The turning point was probably not the 2009 election but the campaign before it. During that campaign, it was as if the International Security Assistance Force [ISAF] was the other candidate, as Karzai ran against ISAF, focusing attention on civilian casualties. To be certain, as President of Afghanistan, he has a responsibility to try to minimize the harm done to Afghans by “outsiders.” However, the Taliban then, and now, were doing far more harm to Afghans than the international community. Yet, for some reason, Karzai thought the best campaign strategy was to run against ISAF. And he has been doing so ever since. He has blamed corruption on NATO, and there is something to that since delivering lots of money to an underdeveloped country is a recipe for nepotism and fraud. On the other hand, Karzai benefited greatly from the very same corruption and blocked efforts to deal with it. He also blames the United States for the failure of negotiations with the Taliban, but much of that depends on the Taliban.

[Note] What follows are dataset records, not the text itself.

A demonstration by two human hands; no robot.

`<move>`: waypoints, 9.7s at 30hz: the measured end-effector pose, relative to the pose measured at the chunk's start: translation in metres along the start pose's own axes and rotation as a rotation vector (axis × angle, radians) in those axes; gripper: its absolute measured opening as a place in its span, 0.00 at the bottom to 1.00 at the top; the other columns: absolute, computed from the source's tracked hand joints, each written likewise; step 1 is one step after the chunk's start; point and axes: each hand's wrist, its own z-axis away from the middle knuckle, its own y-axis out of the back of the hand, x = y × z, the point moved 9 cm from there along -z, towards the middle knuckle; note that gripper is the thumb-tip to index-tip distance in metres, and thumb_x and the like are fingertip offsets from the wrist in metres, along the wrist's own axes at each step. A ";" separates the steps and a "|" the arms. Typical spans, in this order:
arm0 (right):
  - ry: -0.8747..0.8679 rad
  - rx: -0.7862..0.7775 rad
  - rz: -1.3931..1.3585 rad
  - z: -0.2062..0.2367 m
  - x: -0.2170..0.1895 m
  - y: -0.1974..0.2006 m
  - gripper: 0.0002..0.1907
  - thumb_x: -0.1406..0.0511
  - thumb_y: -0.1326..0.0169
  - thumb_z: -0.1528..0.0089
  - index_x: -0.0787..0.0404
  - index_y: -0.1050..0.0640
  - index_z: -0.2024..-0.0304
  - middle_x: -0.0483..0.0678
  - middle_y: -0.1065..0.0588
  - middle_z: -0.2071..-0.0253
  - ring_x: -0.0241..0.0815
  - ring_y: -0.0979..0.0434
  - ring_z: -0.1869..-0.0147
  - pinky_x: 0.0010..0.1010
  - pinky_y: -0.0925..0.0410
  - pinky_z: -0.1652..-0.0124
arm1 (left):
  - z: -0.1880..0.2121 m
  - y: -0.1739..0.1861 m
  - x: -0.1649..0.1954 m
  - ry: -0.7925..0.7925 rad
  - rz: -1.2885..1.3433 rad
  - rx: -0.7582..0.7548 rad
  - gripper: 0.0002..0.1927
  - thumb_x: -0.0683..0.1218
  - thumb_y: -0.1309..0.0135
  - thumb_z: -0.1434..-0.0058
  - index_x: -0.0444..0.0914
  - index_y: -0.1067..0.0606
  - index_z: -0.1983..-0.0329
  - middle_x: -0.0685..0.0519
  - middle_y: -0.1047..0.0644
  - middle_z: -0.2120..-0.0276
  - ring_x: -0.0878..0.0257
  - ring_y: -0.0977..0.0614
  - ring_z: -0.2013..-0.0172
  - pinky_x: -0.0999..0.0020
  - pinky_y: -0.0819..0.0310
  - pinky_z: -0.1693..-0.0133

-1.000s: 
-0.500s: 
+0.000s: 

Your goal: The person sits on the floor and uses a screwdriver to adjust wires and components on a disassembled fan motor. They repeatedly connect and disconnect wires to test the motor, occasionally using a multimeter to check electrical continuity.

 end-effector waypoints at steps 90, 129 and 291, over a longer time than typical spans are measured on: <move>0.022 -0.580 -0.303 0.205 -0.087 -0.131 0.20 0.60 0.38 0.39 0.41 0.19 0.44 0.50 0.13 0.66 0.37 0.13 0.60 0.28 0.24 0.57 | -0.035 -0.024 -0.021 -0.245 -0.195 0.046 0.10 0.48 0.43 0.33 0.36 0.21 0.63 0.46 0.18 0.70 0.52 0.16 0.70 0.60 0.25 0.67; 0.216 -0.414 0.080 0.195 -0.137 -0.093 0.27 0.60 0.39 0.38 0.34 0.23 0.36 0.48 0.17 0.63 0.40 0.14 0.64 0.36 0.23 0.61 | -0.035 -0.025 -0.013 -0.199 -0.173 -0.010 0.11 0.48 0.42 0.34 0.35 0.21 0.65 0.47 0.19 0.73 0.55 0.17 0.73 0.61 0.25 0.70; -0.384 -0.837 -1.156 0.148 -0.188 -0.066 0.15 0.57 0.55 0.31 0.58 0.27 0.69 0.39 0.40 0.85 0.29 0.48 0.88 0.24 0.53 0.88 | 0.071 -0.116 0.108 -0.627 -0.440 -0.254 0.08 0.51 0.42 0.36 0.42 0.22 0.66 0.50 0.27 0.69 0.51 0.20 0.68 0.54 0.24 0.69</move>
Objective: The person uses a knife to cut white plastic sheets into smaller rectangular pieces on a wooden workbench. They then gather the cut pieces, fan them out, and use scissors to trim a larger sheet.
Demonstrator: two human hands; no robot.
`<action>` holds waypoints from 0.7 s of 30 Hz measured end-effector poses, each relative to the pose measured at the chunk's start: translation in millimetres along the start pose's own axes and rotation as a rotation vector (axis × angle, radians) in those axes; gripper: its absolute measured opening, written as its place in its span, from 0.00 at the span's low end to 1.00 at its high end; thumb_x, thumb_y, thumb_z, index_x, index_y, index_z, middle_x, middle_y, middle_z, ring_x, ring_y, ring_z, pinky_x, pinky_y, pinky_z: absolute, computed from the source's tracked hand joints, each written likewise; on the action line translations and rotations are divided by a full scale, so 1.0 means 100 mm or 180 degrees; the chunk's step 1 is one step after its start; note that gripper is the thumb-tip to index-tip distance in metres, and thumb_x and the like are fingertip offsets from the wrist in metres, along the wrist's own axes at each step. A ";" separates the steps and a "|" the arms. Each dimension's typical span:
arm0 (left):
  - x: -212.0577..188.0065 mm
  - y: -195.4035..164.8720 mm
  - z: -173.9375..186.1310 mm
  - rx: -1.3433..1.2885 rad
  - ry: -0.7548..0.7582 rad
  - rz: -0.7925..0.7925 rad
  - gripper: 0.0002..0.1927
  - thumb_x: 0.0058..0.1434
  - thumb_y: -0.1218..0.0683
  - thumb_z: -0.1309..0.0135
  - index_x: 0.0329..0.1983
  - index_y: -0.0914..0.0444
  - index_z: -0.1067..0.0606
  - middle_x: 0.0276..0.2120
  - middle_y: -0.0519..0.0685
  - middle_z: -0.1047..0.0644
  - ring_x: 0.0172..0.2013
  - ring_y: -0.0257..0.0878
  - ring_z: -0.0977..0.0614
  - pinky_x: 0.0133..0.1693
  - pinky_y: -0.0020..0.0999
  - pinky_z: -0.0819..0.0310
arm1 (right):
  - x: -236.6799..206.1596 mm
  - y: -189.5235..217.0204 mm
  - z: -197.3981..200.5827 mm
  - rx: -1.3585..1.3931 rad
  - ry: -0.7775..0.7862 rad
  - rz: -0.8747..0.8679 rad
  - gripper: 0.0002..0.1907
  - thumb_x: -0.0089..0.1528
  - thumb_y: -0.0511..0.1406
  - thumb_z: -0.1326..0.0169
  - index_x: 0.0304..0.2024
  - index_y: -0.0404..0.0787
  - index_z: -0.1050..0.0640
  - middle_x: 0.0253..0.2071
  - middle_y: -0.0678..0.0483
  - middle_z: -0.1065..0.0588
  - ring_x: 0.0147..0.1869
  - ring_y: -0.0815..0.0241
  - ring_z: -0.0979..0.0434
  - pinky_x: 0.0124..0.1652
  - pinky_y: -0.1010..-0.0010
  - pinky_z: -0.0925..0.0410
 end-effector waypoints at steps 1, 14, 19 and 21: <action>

The statements are bad enough, but the real problem Karzai presents right now is as an impediment to the Bilateral Security Agreement that would allow American and other countries’ forces to remain after 2014. This is not just about foreign troops but also dollars as aid to the Afghan army would dry up if no agreement is reached. Already, the U.S. Congress is seeking to cut aid to Afghanistan quite significantly. Karzai’s stance on the BSA is especially puzzling given that The Loya Jirgha that met to discuss the proposed agreement favoured it. If the money dries up, then the Afghan military may fall apart with deleterious consequences for the future of the Afghan state, and everyone knows this.
So, what game is Karzai playing? Some suggest that Karzai is hoping for good treatment by the Taliban after the Americans leave. Well, that makes little sense since he would not have worry so much about appealing to the Taliban if the Americans stuck around. Is this position-taking just for domestic audiences? Again, who is this domestic audience who wants these stances?
If we cannot understand what Karzai is thinking, what are we to learn? Well, I think the international community has learned some key lessons that we are already applying in Syria: Namely, that if we cannot identify reliable local partners, then we should not intervene. We also need to be smarter about providing incentives and limiting mistakes. One of the big problems in Afghanistan is that we supported the building of a centralized political system that put much power in the hands of the Afghan president. Karzai has the ability to hire and fire officials throughout the country, so we have found governors and district leaders to be more responsive to Karzai and his whims. Next time, we might want to assess whether a centralized or decentralized set of structures makes more sense. The irony is that political scientists have been studying for years which kinds of institutions make sense for divided societies. Presidential systems with few checks have tended not to be on the top of their lists.
Anyhow, the “understanding Karzai” game is getting old. However, we may still be playing it after the Afghanistan elections this year if Karzai finds a way to stick around despite existing term limits. I guess we better figure it out.